THE PROBLEM:
Could you set down only the lines from the one including "A thing is named, a" to the end of the records below, inclusive and exact, leaving pictures out?

(Records from a collection)

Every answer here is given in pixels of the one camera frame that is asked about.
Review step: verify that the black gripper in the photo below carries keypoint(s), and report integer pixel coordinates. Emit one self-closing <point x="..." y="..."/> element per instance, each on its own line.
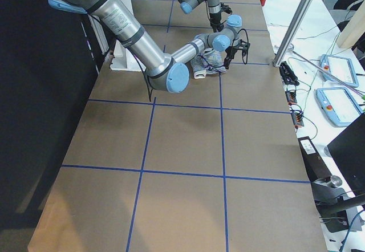
<point x="214" y="17"/>
<point x="230" y="52"/>

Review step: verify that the navy white striped polo shirt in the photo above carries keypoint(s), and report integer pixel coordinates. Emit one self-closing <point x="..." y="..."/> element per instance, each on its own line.
<point x="208" y="62"/>

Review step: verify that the black orange usb hub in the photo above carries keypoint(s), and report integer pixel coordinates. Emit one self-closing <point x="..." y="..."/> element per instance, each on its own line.
<point x="295" y="110"/>

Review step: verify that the far blue teach pendant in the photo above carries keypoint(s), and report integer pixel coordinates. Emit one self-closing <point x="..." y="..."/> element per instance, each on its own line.
<point x="339" y="67"/>

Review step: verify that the blue teach pendant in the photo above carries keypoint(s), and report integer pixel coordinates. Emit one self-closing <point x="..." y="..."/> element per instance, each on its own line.
<point x="339" y="67"/>
<point x="338" y="105"/>

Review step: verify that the near blue teach pendant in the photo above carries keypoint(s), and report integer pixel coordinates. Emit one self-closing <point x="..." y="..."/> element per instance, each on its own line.
<point x="338" y="105"/>

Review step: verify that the black box with white label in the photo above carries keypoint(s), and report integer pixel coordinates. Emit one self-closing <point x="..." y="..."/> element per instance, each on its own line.
<point x="314" y="164"/>

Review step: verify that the black monitor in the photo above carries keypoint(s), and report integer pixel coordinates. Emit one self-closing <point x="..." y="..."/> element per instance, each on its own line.
<point x="347" y="150"/>

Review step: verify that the black camera clamp device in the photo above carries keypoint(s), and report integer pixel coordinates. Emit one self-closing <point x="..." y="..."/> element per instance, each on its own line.
<point x="287" y="74"/>

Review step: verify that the aluminium frame post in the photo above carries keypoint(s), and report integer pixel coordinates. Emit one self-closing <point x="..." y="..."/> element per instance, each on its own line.
<point x="291" y="31"/>

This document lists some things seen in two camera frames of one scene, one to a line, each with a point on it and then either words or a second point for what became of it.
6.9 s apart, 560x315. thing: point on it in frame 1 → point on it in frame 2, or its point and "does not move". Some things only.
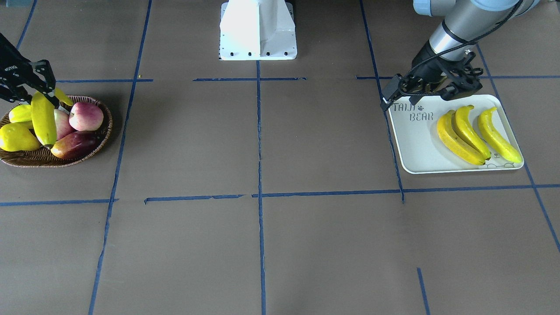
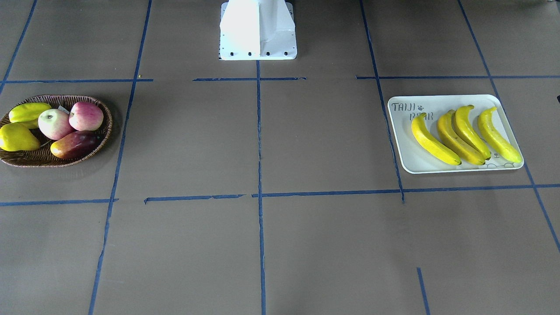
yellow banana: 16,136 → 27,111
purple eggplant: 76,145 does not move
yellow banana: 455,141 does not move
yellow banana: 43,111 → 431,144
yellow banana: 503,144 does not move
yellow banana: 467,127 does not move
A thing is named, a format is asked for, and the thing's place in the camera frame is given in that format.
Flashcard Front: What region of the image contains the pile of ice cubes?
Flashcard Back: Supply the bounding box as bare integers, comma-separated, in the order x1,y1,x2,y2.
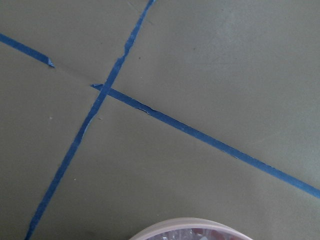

COMPLETED EXERCISE:
A thing is named, a format is asked for, and the thing's place in the camera frame is given in that format.
Flashcard Front: What region of the image contains the pile of ice cubes?
Flashcard Back: Supply the bounding box as bare integers, comma-separated, in the order x1,y1,x2,y2.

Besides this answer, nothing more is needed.